As he did so, he suddenly found something biting his leg.
"WTF?" He said, and looked down to find the mouse clinging to him for
dear life. "Grrr, stupid thing!" He plucked the mouse off his leg and
raised it up to get a good look at it. Hmm... he thought, noticing the odd silvery color of its fur. "You wouldn't happen to be..."
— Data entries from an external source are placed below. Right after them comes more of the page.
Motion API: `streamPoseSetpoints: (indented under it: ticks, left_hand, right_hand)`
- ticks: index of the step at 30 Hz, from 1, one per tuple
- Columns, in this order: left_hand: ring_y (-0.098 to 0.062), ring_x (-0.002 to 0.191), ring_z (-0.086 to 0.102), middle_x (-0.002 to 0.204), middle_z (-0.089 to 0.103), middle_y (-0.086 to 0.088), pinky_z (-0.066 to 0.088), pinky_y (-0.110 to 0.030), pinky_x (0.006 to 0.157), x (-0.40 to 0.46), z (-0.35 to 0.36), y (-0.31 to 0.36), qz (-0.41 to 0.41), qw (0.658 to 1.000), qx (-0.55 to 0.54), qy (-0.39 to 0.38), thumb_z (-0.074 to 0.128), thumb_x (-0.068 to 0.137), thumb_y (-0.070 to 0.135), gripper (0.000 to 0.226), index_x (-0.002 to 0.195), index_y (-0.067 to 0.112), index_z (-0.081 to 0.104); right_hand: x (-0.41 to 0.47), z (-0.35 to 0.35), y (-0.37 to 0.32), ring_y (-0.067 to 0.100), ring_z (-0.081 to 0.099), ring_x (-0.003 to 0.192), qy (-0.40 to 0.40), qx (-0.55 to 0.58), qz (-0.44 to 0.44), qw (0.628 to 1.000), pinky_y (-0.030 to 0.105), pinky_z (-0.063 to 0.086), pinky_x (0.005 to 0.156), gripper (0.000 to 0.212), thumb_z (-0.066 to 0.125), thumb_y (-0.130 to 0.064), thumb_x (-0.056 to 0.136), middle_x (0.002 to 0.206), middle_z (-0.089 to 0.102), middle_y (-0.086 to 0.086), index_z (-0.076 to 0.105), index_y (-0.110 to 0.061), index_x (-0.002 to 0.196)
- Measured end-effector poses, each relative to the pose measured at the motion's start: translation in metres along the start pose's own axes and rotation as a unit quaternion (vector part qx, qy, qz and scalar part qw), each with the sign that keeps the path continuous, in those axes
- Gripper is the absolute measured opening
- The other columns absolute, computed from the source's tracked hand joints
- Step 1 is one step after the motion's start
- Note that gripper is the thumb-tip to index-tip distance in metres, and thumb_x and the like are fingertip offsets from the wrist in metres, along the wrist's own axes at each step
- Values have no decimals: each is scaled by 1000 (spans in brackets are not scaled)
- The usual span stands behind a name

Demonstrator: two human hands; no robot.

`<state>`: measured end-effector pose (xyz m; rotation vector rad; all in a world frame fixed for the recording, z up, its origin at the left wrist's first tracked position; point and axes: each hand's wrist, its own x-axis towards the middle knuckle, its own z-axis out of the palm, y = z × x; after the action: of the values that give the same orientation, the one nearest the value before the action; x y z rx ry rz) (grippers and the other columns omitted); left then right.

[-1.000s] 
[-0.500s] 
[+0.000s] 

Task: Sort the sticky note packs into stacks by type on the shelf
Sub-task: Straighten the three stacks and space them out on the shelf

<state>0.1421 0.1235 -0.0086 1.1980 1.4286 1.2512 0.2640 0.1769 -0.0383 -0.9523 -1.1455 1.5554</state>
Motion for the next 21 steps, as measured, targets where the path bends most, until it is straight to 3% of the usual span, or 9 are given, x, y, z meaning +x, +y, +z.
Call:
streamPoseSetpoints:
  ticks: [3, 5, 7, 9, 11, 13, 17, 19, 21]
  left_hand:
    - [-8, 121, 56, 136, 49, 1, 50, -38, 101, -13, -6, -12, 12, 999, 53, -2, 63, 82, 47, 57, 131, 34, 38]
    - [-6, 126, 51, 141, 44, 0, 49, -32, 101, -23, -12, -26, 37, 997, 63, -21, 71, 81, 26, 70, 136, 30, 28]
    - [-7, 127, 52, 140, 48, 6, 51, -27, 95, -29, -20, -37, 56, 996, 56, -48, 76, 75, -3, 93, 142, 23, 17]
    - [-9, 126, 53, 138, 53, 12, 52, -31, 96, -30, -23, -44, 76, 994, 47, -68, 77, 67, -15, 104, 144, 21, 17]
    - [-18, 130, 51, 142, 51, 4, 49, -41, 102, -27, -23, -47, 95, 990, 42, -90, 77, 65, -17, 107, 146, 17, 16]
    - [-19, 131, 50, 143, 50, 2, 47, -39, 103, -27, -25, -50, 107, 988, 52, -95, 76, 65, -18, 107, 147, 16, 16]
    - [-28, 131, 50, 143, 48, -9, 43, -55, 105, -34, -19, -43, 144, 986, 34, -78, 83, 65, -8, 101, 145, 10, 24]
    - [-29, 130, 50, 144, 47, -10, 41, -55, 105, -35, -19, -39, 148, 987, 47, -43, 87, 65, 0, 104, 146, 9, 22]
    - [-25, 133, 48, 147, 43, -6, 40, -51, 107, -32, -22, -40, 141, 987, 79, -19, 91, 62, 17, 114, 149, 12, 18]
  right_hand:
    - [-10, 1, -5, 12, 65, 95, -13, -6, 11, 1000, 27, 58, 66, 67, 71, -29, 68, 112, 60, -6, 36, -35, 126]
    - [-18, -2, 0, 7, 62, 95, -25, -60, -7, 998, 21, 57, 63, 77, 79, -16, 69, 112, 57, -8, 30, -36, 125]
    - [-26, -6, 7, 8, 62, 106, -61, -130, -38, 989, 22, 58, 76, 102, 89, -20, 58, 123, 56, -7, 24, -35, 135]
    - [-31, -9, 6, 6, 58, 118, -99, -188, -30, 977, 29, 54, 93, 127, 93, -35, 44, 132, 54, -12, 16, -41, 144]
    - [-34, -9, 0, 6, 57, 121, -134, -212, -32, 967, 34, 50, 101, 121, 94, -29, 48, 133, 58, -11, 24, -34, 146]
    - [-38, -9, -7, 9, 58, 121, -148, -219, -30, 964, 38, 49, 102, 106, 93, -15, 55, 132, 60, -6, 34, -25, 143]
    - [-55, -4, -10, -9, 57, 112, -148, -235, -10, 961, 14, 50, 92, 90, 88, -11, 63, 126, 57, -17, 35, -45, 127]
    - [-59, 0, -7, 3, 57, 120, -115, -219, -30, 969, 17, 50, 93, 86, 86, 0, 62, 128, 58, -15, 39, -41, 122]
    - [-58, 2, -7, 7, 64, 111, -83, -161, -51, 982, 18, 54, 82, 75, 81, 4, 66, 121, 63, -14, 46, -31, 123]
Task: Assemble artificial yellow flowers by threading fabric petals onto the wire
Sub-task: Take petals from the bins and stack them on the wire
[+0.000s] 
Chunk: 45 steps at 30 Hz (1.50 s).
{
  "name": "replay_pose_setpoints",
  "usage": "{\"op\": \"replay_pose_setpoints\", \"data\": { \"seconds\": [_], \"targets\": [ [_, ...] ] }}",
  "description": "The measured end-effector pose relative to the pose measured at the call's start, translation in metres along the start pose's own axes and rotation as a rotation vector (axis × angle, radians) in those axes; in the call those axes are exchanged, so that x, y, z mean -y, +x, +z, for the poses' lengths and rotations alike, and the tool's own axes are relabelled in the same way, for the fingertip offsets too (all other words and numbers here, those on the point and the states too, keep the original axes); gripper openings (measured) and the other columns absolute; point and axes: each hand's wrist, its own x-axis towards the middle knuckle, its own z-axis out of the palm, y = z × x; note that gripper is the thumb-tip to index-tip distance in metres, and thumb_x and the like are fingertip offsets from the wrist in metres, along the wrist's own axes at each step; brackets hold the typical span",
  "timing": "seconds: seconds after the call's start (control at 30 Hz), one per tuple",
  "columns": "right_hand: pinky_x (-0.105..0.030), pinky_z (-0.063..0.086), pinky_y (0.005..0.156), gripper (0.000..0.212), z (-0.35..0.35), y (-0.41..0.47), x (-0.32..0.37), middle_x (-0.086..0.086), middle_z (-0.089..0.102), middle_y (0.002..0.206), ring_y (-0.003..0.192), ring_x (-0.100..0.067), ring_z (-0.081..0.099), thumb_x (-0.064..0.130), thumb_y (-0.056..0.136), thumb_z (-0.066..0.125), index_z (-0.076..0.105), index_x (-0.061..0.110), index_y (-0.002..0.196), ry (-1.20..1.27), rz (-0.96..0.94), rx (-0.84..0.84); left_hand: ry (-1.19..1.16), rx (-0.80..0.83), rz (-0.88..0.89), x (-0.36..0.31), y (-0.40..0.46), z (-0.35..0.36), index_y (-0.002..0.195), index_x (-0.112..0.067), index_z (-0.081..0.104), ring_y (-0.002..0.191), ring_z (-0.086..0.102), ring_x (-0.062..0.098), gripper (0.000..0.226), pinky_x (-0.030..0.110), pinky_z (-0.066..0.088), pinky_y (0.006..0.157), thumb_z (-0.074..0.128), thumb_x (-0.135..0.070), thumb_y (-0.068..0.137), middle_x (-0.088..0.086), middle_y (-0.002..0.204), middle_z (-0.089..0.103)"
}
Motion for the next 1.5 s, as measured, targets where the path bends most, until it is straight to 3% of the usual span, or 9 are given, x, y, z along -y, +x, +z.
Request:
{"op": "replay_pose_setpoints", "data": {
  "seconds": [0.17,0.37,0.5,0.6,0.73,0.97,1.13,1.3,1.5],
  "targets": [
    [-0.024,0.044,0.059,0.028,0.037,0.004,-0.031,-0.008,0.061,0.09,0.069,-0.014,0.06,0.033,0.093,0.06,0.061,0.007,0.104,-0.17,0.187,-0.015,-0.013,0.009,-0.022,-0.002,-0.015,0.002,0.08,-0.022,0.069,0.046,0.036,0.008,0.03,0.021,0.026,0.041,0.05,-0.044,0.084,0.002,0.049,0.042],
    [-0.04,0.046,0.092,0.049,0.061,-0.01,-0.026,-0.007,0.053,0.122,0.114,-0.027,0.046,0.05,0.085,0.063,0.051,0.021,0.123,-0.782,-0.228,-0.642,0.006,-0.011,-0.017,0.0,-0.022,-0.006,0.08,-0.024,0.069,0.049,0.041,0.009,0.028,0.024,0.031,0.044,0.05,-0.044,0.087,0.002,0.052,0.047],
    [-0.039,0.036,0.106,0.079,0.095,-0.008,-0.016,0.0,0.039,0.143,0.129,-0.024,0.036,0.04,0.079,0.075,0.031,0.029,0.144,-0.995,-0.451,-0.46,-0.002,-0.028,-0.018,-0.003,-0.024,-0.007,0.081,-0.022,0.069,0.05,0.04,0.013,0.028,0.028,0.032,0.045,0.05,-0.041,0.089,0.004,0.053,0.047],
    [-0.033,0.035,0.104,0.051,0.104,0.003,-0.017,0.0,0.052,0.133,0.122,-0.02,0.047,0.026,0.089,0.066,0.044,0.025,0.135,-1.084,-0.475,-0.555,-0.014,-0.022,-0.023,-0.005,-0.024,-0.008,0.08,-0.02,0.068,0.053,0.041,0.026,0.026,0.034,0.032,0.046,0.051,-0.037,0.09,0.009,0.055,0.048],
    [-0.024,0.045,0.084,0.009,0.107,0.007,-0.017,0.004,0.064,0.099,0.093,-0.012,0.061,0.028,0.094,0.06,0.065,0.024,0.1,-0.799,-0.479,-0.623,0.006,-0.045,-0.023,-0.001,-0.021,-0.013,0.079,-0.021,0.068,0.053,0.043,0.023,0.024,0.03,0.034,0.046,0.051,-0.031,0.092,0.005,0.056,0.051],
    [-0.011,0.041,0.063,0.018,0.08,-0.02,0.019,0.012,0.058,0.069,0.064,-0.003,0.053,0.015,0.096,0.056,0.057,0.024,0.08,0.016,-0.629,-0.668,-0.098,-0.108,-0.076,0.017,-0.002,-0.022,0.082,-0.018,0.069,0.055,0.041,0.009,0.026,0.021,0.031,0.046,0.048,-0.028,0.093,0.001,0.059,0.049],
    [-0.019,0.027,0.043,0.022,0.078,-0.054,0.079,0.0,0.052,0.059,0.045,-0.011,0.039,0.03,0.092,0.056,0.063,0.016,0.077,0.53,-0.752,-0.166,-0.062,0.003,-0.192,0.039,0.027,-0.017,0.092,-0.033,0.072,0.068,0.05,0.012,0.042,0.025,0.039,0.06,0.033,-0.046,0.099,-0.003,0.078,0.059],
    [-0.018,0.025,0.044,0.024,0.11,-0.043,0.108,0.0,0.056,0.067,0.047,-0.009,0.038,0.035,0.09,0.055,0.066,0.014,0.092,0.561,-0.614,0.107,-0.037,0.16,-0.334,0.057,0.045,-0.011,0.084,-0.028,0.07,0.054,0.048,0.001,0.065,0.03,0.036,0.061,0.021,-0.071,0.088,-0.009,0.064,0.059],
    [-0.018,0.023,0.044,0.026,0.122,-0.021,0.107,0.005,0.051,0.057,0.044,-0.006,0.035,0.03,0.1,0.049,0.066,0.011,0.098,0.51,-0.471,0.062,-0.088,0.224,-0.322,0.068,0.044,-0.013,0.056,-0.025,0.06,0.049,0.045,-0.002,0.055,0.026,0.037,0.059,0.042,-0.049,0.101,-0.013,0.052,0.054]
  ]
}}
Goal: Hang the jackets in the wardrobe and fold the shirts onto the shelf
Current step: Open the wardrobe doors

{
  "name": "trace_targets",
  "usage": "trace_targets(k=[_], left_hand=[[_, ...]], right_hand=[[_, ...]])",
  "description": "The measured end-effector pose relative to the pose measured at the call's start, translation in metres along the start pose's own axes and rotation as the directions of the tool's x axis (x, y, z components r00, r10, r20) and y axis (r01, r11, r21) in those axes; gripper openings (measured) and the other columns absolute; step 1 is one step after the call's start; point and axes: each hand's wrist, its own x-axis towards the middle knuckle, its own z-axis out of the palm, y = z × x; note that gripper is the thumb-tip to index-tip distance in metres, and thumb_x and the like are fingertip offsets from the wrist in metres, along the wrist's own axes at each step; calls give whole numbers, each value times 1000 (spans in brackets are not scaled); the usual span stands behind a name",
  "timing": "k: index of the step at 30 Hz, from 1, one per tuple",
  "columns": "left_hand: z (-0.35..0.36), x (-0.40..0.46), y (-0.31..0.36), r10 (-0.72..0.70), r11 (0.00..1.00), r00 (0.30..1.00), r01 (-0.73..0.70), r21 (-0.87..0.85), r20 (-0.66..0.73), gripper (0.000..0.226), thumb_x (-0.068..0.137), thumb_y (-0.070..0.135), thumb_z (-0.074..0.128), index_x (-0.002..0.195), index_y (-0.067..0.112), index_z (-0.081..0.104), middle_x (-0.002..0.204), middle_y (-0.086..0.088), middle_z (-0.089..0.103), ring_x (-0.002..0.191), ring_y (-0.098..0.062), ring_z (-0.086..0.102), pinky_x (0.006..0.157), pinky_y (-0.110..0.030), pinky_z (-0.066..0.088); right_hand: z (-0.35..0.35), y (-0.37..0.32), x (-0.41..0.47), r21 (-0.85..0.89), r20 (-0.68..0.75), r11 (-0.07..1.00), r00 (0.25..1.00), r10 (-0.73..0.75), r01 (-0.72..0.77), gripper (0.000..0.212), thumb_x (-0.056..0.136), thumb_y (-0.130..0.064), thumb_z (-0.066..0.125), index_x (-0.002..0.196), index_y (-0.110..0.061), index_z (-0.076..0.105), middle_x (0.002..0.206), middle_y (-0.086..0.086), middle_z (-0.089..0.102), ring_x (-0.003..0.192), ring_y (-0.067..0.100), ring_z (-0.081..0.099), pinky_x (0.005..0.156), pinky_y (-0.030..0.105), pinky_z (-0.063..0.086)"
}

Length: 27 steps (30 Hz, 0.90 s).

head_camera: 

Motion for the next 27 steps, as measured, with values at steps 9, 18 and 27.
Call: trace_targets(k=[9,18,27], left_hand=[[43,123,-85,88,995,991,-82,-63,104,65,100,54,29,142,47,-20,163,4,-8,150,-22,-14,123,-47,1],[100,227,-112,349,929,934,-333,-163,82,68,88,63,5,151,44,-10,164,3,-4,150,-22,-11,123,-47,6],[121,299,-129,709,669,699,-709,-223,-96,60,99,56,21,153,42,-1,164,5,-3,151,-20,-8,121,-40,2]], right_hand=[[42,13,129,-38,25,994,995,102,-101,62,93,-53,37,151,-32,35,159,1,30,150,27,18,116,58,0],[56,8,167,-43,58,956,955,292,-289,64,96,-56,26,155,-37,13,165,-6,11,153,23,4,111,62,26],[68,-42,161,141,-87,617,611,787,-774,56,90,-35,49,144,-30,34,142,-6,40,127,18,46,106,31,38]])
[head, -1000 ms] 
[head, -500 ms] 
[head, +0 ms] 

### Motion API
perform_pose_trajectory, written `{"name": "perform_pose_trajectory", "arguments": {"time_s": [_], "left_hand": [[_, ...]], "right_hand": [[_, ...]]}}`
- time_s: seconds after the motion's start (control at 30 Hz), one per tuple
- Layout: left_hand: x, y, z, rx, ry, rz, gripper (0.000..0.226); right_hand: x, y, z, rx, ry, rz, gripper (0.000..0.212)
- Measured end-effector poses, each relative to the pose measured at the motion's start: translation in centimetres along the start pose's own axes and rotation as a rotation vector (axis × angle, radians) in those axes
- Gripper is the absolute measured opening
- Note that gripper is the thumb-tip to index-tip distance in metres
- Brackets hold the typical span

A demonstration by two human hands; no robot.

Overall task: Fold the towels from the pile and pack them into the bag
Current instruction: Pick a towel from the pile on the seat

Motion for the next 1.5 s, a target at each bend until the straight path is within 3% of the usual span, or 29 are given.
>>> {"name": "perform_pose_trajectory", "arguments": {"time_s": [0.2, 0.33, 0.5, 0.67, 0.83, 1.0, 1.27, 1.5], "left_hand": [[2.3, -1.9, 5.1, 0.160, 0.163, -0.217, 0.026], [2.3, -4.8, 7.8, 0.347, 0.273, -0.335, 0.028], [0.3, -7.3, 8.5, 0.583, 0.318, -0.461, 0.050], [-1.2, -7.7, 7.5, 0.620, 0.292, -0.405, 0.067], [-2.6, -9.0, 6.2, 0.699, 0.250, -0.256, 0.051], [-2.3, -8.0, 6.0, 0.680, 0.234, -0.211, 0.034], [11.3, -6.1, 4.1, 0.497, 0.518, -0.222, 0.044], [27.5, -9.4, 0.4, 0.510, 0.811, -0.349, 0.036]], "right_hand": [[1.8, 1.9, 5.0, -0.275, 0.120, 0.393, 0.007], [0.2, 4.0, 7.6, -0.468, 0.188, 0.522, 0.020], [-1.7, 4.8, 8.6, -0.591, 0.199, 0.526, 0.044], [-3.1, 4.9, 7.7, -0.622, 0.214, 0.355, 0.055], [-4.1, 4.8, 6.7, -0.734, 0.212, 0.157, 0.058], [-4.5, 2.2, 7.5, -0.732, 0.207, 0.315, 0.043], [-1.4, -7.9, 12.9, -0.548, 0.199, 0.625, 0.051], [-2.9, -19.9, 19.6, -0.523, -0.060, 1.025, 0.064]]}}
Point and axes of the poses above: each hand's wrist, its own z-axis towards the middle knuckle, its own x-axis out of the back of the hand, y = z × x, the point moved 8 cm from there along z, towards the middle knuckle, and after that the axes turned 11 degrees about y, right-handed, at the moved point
The mouse nodded furiously.
"Bwahahahahahahahaha!" Falcon gasped for air. "That's hilarious! Oh
man, this is rich." Silver Tyrano merely crossed his little mousey arms
over his little mousey chest and glared angrily.
"Squeekity squeek squeek squeekity squeek!" Silver Tyrano squeeked out
with indignation. Falcon patted him on the head, grinning.
"Awwww, don't worry little mousey. You can come with me!" He picked
Silver Tyrano up and put him on top of his head. "There, you sit there.
We're takin' to the skies!" With that, Falcon leapt into the air and
took flight, with Silver Tyrano clinging desperately to his hair.
"Let's go find you someone who can help you translate," Falcon said as
he headed in the general direction of Winters.
Dark Figure took a look at one of his many computer screens, checking
out the current situation in Fourside. Tyrano may have disrupted
things, but it really wasn't what he had intended at all. It was time
for a change of plans.
He would worry about a lackey in general later. Right now he needed someone whom he could control as a mindless drone. Fourside
should provide a fairly good amount of weak-minded individuals,
especially after the rampage Tyrano created. Well, maybe he wasn't
completely useless afterwards.
Dark Figure started by looking at Jackie's Cafe, a well of weak-minded
individuals. Those people lived such mindless lives, they wouldn't even
notice being taken over! However, something drew his mind away from
Jackie's cafe. There was a mind even weaker than the current patrons of
the cafe. Such a weak mind... it would be perfect.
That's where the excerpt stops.